The news about troubled financial firms that slammed the stock market Monday is one more exhibit in an already strong case for aggressive oversight of our financial services industry.

The U.S. Treasury and Federal Reserve decided not to prop up Lehman Brothers' with taxpayer money, but even then the securities firm's filing for bankruptcy protection will likely affect everything from the price and availability of home mortgages and other loans, to retirement and college savings invested in the financial markets.

State Treasurer Jeb Spaulding says the state pension fund has suffered with this year's market downturn, although there is no threat to the benefits promised to public employees.

The news of Lehman's bankruptcy and the sale of another Wall Street mainstay Merrill Lynch to the Bank of America sent the Dow Jones Industrials Average down more than 500 points Monday.

The $50 billion sale of Merrill Lynch to the Bank of America involves no tax dollars. Bank of America's financial base includes the federally insured deposits in its retail banks. That's increased risk for an institution that ordinary Americans trust to keep their hard-earned money safe.

Also in trouble is AIG, which owns Stowe Mountain Resort. New York regulators allowed the nation's largest insurance company to borrow $20 billion.

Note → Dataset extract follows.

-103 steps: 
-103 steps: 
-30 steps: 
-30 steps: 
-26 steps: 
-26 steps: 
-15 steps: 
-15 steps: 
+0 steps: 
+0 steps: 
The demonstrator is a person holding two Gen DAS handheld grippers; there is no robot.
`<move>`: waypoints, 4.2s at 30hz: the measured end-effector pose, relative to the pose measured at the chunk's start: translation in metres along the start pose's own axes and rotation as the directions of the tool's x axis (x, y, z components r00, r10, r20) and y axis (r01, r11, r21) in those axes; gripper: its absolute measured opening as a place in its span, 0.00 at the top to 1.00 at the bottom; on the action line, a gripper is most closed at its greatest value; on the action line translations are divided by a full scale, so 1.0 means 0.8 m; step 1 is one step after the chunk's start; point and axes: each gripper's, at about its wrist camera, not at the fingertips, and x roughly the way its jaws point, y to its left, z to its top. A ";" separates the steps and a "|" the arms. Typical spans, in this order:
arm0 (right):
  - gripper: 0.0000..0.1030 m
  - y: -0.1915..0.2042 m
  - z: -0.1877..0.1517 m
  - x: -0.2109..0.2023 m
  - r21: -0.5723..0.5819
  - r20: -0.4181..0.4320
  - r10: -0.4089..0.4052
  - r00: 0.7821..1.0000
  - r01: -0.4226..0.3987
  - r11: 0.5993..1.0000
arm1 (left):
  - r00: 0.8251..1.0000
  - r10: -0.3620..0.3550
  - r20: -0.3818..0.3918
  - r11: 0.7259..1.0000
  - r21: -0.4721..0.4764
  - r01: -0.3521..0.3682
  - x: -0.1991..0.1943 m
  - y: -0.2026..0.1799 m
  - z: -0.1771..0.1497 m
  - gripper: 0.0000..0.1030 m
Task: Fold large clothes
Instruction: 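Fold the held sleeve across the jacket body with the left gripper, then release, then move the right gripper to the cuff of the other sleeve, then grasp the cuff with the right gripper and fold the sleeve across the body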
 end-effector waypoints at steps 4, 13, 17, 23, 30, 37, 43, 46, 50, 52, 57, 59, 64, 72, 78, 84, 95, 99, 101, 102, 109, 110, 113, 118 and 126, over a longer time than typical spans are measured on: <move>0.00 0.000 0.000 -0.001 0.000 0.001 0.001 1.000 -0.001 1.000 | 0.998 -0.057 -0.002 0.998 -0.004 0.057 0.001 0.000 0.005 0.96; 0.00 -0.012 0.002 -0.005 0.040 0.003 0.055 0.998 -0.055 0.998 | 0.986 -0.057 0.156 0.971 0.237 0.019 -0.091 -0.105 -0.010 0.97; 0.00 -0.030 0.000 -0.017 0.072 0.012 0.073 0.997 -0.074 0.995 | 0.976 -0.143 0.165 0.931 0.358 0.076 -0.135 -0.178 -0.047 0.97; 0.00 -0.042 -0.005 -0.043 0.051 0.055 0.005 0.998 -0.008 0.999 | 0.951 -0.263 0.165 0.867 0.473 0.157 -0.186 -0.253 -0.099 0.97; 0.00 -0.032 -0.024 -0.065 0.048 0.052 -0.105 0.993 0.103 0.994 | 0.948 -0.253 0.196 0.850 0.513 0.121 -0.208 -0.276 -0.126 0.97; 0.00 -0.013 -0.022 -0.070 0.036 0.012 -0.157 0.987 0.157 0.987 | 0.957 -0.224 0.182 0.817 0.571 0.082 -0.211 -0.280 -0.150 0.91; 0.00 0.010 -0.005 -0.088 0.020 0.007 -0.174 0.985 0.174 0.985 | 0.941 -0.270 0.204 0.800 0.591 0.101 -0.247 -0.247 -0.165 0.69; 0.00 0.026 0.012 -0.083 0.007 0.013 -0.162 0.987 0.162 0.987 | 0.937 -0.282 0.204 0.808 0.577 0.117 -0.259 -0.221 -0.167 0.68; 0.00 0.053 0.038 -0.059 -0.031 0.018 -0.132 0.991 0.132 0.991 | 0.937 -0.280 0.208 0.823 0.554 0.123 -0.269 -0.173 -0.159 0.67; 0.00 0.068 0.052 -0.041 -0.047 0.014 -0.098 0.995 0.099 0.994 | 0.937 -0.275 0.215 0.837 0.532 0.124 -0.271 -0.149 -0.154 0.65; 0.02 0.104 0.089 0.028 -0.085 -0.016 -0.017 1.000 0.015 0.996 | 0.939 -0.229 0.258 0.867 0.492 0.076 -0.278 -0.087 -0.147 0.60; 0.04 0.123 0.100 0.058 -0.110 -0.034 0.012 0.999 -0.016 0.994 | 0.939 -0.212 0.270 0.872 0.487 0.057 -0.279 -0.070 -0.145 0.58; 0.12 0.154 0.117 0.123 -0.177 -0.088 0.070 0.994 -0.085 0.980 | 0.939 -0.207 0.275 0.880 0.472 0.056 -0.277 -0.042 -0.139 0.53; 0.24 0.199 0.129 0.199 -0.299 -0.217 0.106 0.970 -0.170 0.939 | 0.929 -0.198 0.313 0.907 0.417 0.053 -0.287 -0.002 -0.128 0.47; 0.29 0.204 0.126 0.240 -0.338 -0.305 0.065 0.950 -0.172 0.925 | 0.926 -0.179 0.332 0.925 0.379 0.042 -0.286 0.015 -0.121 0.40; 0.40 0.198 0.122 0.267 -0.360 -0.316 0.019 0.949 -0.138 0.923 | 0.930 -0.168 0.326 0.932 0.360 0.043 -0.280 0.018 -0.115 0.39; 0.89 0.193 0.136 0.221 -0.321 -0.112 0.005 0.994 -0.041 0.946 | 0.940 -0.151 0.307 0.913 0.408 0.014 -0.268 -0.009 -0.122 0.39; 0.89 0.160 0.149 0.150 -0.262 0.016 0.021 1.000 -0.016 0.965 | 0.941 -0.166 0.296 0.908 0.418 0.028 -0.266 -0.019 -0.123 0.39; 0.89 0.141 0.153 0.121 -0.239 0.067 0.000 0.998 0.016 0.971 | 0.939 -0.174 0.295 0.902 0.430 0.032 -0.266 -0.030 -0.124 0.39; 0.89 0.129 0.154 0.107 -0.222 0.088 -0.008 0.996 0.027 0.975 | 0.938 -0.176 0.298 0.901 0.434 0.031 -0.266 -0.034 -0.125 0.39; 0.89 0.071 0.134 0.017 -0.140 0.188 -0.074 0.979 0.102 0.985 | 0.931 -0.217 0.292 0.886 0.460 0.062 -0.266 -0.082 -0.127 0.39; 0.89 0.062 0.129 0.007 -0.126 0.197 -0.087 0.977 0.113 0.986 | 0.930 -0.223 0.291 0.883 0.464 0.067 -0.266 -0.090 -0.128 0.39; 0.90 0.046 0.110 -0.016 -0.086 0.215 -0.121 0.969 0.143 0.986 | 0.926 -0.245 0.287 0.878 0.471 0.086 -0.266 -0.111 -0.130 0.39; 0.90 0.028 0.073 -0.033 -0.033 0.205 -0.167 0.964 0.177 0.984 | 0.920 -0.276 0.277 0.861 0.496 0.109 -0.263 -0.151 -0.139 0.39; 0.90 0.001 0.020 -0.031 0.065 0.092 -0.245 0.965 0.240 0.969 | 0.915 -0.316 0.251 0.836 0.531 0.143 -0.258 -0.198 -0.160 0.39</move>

The New York Times reported the Federal Reserve is helping to arrange a $70 billion bank loan to keep the company afloat.

Monday's news follows on the recent government bailout of mortgage companies Freddie Mac and Fannie Mae, and the forced sale of Bear Stearns to J.P. Morgan Chase with federal guarantees that reduced the risk of losses.

Meanwhile, top executives of failed institutions too often stand to walk away with the millions in bonuses awarded during the time that the companies were engaging the excessive risk that laid the groundwork for their own downfall.

For their part, officials at the Federal Reserve and Treasury appear to take an ad-hoc approach to financial crisis, figuring out what to do as each emergency unfolds, adding more uncertainty to the markets and the economy.

The role of federal regulators is that much more important since deregulation that globalized the financial services industry has sharply reduced the powers of state regulators who might be more in tune with the interests of people in a small state like Vermont.

The idea that government must step in to prevent a breakdown of the entire system -- the "too big to fail" theory -- carries with it the obligation for these institutions to submit themselves to regulatory oversight to prevent the kind of behavior that could end up costing billions of dollars, a cost that in the end is borne by ordinary Americans.